# Task goal:
Each entry has to be reproduced in full, exactly as given.

# Entries provided:

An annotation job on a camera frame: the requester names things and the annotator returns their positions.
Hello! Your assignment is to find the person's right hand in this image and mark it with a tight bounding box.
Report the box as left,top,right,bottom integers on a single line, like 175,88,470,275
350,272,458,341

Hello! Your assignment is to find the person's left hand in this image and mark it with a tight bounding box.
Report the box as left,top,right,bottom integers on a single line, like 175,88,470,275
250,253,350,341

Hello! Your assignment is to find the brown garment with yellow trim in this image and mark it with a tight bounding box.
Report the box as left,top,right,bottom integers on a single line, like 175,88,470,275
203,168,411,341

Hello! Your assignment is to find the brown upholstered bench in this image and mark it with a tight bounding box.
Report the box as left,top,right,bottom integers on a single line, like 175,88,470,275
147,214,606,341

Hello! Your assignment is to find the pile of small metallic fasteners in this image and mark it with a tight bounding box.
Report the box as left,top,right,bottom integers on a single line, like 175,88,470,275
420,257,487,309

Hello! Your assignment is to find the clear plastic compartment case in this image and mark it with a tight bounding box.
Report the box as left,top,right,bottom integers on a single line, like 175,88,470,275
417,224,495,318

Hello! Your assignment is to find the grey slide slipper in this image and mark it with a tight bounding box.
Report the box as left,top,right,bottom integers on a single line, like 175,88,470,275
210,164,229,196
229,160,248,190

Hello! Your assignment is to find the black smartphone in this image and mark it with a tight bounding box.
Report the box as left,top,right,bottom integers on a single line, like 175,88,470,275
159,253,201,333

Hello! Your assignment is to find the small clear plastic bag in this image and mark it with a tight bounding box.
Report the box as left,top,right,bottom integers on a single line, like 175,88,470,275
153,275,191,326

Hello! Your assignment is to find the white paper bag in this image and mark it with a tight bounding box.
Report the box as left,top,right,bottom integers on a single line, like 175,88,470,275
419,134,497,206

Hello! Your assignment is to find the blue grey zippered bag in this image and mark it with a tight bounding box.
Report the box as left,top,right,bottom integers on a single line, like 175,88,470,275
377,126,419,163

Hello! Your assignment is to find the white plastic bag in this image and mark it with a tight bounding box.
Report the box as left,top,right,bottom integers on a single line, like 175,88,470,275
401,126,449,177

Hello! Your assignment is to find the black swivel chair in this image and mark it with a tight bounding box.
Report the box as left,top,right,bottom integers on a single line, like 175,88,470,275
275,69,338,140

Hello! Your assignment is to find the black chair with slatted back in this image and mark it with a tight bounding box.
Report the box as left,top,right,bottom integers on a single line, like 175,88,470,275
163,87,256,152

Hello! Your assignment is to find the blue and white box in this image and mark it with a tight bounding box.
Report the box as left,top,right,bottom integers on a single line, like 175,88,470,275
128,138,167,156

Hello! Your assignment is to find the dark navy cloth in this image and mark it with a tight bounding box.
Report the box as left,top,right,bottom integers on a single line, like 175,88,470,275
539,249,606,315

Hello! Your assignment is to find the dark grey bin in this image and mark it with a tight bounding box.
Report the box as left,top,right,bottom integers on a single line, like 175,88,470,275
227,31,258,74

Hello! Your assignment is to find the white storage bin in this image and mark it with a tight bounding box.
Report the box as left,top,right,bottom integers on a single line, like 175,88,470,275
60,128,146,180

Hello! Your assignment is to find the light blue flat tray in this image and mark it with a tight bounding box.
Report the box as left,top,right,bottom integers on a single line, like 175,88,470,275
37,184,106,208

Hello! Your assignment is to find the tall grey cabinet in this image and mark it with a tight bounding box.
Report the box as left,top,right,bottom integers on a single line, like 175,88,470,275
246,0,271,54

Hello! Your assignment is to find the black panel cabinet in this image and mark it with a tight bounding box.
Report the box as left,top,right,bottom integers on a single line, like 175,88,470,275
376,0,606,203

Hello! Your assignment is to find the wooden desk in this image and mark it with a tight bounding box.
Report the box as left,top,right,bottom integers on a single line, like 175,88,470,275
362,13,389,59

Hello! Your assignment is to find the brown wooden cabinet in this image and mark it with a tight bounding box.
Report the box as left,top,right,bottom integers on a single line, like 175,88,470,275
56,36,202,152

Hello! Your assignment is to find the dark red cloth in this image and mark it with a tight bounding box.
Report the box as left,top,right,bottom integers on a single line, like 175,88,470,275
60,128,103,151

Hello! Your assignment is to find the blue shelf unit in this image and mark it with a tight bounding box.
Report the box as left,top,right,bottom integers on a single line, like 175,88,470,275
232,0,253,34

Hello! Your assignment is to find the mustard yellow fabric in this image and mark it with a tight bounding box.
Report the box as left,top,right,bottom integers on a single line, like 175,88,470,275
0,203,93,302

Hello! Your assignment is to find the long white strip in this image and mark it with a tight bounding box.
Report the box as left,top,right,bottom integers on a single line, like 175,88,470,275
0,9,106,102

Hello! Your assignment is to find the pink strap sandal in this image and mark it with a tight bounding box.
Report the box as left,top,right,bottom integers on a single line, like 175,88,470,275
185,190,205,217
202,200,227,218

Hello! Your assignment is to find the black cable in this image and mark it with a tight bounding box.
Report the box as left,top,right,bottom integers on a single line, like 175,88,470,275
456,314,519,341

# Task response:
An annotation job on a camera frame: the requester names things and the annotator returns their positions.
Hello! Your assignment is to find the person's right hand in this image and mark it with a tight bounding box.
Report the box as left,top,right,bottom integers on a single line, like 175,88,470,275
350,272,458,341

Hello! Your assignment is to find the person's left hand in this image and mark it with a tight bounding box.
Report the box as left,top,right,bottom integers on a single line, like 175,88,470,275
250,253,350,341

Hello! Your assignment is to find the brown garment with yellow trim in this image and mark it with a tight bounding box.
Report the box as left,top,right,bottom integers on a single line, like 175,88,470,275
203,168,411,341

Hello! Your assignment is to find the brown upholstered bench in this image and mark it with a tight bounding box.
Report the box as left,top,right,bottom integers on a single line, like 175,88,470,275
147,214,606,341

Hello! Your assignment is to find the pile of small metallic fasteners in this image and mark it with a tight bounding box.
Report the box as left,top,right,bottom integers on a single line, like 175,88,470,275
420,257,487,309

Hello! Your assignment is to find the clear plastic compartment case in this image and mark it with a tight bounding box.
Report the box as left,top,right,bottom integers on a single line, like 175,88,470,275
417,224,495,318

Hello! Your assignment is to find the grey slide slipper in this image and mark it with a tight bounding box.
Report the box as left,top,right,bottom integers on a single line, like 175,88,470,275
210,164,229,196
229,160,248,190

Hello! Your assignment is to find the black smartphone in this image and mark it with a tight bounding box.
Report the box as left,top,right,bottom integers on a single line, like 175,88,470,275
159,253,201,333

Hello! Your assignment is to find the small clear plastic bag in this image and mark it with a tight bounding box.
Report the box as left,top,right,bottom integers on a single line, like 175,88,470,275
153,275,191,326

Hello! Your assignment is to find the white paper bag in this image and mark it with a tight bounding box.
Report the box as left,top,right,bottom integers on a single line, like 175,88,470,275
419,134,497,206

Hello! Your assignment is to find the blue grey zippered bag in this image and mark it with a tight bounding box.
Report the box as left,top,right,bottom integers on a single line, like 175,88,470,275
377,126,419,163

Hello! Your assignment is to find the white plastic bag in this image and mark it with a tight bounding box.
Report the box as left,top,right,bottom integers on a single line, like 175,88,470,275
401,126,449,177

Hello! Your assignment is to find the black swivel chair in this image and mark it with a tight bounding box.
Report the box as left,top,right,bottom integers on a single line, like 175,88,470,275
275,69,338,140

Hello! Your assignment is to find the black chair with slatted back in this image and mark it with a tight bounding box.
Report the box as left,top,right,bottom integers on a single line, like 175,88,470,275
163,87,256,152

Hello! Your assignment is to find the blue and white box in this image and mark it with a tight bounding box.
Report the box as left,top,right,bottom integers on a single line, like 175,88,470,275
128,138,167,156

Hello! Your assignment is to find the dark navy cloth in this image and mark it with a tight bounding box.
Report the box as left,top,right,bottom integers on a single line, like 175,88,470,275
539,249,606,315

Hello! Your assignment is to find the dark grey bin in this image and mark it with a tight bounding box.
Report the box as left,top,right,bottom integers on a single line, like 175,88,470,275
227,31,258,74

Hello! Your assignment is to find the white storage bin in this image and mark it with a tight bounding box.
Report the box as left,top,right,bottom integers on a single line, like 175,88,470,275
60,128,146,180

Hello! Your assignment is to find the light blue flat tray in this image and mark it with a tight bounding box.
Report the box as left,top,right,bottom integers on a single line, like 175,88,470,275
37,184,106,208

Hello! Your assignment is to find the tall grey cabinet in this image and mark it with a tight bounding box.
Report the box as left,top,right,bottom integers on a single line, like 175,88,470,275
246,0,271,54

Hello! Your assignment is to find the black panel cabinet in this image and mark it with a tight bounding box.
Report the box as left,top,right,bottom integers on a single line, like 175,88,470,275
376,0,606,203

Hello! Your assignment is to find the wooden desk in this image and mark it with a tight bounding box.
Report the box as left,top,right,bottom integers on a single line, like 175,88,470,275
362,13,389,59

Hello! Your assignment is to find the brown wooden cabinet in this image and mark it with a tight bounding box.
Report the box as left,top,right,bottom integers on a single line, like 175,88,470,275
56,36,202,152

Hello! Your assignment is to find the dark red cloth in this image and mark it with a tight bounding box.
Report the box as left,top,right,bottom integers on a single line, like 175,88,470,275
60,128,103,151

Hello! Your assignment is to find the blue shelf unit in this image and mark it with a tight bounding box.
Report the box as left,top,right,bottom integers on a single line, like 175,88,470,275
232,0,253,34

Hello! Your assignment is to find the mustard yellow fabric in this image and mark it with a tight bounding box.
Report the box as left,top,right,bottom integers on a single line, like 175,88,470,275
0,203,93,302

Hello! Your assignment is to find the long white strip in this image and mark it with a tight bounding box.
Report the box as left,top,right,bottom integers on a single line, like 175,88,470,275
0,9,106,102

Hello! Your assignment is to find the pink strap sandal in this image and mark it with a tight bounding box.
Report the box as left,top,right,bottom integers on a single line, like 175,88,470,275
185,190,205,217
202,200,227,218

Hello! Your assignment is to find the black cable in this image and mark it with a tight bounding box.
Report the box as left,top,right,bottom integers on a single line, like 175,88,470,275
456,314,519,341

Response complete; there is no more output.